» **TASK INPUTS**:

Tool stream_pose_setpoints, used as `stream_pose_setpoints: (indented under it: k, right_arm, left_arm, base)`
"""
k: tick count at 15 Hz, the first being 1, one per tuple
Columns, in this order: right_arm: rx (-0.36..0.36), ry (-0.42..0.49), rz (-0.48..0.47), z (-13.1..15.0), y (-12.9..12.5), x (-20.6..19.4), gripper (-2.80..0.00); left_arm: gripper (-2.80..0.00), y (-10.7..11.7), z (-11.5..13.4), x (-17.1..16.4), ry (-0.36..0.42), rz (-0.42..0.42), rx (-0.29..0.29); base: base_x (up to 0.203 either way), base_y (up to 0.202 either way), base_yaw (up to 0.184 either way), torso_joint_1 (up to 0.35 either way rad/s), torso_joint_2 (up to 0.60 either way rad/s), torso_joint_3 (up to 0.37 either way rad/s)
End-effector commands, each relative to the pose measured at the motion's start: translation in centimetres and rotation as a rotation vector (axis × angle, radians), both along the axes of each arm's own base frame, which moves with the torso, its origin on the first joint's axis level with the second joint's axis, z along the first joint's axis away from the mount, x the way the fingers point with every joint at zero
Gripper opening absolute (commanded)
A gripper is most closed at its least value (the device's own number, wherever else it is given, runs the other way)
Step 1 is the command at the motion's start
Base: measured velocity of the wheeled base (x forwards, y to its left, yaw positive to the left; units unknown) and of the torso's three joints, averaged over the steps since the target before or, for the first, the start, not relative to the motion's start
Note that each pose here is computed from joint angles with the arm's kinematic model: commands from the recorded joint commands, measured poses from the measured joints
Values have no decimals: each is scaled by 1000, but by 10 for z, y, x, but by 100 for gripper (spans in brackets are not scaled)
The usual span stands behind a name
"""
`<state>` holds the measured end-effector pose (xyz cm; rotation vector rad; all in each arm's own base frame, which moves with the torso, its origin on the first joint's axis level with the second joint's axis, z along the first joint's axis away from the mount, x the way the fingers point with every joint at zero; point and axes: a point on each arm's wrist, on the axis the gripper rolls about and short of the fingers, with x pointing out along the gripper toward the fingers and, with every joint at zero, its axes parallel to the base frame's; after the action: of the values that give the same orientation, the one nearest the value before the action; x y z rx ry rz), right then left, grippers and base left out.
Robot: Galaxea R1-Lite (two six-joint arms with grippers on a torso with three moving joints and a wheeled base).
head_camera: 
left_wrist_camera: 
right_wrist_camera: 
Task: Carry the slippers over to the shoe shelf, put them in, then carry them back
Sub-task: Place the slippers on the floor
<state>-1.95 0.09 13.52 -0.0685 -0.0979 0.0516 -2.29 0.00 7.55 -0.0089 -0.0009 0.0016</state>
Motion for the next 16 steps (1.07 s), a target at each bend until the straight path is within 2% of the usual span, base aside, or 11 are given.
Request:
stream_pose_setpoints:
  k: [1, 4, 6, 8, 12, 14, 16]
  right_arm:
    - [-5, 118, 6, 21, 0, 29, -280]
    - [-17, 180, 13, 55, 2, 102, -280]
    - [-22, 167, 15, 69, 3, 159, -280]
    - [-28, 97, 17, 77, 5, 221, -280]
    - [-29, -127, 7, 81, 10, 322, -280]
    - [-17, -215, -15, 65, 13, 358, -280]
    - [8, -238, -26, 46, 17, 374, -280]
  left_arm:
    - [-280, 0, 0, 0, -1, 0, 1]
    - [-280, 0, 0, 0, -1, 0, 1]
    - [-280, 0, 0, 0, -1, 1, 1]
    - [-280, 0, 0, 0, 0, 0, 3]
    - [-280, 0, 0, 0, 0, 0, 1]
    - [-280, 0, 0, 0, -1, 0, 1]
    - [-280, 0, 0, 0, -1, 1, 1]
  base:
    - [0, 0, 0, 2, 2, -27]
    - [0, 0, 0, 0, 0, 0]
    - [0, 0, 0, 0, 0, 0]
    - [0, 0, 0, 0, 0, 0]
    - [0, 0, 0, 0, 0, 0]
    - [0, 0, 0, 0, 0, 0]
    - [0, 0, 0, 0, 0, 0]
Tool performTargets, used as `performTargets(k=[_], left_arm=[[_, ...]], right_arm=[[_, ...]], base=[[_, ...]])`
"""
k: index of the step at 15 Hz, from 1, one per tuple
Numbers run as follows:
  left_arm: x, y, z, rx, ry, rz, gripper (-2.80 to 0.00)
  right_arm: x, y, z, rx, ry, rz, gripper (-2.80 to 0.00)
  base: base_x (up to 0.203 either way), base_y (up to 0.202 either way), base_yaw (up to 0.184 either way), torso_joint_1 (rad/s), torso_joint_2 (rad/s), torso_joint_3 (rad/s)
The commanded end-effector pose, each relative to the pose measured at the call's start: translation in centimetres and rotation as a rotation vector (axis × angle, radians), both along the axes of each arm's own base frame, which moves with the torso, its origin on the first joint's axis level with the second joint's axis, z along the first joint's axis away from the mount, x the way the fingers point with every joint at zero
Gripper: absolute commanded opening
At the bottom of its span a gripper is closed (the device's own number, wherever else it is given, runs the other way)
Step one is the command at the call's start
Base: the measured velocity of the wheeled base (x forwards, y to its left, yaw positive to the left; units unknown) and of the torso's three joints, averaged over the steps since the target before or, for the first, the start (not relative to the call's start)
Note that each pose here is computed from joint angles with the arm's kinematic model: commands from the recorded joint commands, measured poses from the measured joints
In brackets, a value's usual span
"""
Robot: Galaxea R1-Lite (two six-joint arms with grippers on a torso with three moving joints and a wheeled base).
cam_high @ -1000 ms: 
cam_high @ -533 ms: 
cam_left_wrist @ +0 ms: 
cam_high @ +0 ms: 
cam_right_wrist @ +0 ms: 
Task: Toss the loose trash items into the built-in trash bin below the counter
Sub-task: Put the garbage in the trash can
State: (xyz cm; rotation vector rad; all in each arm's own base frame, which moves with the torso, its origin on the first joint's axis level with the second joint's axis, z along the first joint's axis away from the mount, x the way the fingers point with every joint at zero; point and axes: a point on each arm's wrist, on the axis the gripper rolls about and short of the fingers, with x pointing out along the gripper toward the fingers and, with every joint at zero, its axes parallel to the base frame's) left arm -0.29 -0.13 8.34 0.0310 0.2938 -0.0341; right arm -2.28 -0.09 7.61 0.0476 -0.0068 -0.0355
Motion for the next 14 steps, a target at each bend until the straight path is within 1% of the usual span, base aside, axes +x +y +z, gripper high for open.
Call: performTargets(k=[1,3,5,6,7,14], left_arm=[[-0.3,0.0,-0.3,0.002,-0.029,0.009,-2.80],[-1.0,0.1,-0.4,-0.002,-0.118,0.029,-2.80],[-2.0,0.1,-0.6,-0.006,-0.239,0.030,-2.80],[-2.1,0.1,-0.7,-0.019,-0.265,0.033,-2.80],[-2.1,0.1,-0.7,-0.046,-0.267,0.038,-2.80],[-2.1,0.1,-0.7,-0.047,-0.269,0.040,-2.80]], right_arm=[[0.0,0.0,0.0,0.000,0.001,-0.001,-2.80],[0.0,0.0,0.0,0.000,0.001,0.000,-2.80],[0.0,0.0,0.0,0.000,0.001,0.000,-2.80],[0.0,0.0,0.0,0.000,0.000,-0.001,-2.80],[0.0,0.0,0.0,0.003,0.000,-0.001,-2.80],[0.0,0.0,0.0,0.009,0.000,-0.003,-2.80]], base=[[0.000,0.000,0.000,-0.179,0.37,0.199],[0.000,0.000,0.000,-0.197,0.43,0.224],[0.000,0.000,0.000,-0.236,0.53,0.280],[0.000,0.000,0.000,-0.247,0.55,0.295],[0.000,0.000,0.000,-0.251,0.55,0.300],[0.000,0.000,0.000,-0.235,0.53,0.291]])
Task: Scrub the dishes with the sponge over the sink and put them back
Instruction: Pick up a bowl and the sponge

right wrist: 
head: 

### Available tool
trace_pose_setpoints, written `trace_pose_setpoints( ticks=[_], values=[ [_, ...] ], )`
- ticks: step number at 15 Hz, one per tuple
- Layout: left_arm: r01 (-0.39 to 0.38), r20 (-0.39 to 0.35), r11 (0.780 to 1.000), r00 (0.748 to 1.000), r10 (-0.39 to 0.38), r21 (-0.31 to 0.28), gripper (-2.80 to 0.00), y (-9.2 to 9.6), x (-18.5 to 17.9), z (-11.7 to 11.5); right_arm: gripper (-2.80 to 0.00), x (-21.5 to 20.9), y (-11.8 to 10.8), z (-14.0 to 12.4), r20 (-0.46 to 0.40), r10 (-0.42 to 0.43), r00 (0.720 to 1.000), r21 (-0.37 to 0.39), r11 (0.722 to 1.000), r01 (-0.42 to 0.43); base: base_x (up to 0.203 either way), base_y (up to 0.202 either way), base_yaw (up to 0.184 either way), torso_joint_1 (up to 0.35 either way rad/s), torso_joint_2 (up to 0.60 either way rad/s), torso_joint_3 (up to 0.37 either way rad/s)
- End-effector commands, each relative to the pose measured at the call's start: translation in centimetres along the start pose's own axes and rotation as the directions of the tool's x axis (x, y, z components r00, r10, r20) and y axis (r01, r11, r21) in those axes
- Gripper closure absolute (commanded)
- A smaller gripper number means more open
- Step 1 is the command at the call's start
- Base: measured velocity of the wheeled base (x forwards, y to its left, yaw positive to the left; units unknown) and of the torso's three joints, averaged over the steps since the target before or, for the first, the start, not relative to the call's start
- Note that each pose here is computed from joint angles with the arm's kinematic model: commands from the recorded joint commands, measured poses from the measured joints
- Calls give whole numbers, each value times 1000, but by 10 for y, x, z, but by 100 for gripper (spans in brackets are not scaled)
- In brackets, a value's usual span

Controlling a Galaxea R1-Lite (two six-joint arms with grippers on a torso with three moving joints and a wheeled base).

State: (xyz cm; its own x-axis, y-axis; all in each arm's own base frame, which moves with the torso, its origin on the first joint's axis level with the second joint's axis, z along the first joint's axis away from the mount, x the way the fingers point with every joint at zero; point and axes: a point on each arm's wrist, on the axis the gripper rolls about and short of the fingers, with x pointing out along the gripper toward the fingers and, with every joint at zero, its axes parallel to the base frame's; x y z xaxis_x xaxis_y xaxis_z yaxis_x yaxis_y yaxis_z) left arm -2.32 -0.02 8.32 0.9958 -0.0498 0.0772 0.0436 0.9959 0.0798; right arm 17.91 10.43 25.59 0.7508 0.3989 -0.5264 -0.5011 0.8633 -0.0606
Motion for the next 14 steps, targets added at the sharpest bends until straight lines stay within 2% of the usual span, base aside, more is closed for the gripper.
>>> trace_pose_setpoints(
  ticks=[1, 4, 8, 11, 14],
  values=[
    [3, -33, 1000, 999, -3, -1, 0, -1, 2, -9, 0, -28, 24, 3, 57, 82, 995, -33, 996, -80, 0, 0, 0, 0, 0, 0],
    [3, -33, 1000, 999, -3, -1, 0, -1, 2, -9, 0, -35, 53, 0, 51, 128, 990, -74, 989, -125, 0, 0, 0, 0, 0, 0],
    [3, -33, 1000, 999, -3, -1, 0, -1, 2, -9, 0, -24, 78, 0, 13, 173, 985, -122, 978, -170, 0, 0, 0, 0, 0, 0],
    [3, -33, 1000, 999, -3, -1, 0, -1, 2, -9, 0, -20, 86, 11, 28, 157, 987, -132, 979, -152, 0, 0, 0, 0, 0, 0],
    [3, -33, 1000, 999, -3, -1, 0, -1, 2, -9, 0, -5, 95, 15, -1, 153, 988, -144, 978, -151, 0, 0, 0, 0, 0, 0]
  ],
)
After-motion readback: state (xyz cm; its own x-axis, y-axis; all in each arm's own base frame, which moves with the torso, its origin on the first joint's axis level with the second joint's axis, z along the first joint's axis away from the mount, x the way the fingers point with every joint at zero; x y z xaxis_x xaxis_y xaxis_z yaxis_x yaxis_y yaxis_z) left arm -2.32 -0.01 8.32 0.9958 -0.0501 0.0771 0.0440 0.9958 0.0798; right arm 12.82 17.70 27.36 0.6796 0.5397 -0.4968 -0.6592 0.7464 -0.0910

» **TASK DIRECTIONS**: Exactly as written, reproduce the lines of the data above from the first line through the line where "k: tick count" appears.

» **OUTPUT FOR THIS EXERCISE**:
Tool stream_pose_setpoints, used as `stream_pose_setpoints: (indented under it: k, right_arm, left_arm, base)`
"""
k: tick count at 15 Hz, the first being 1, one per tuple

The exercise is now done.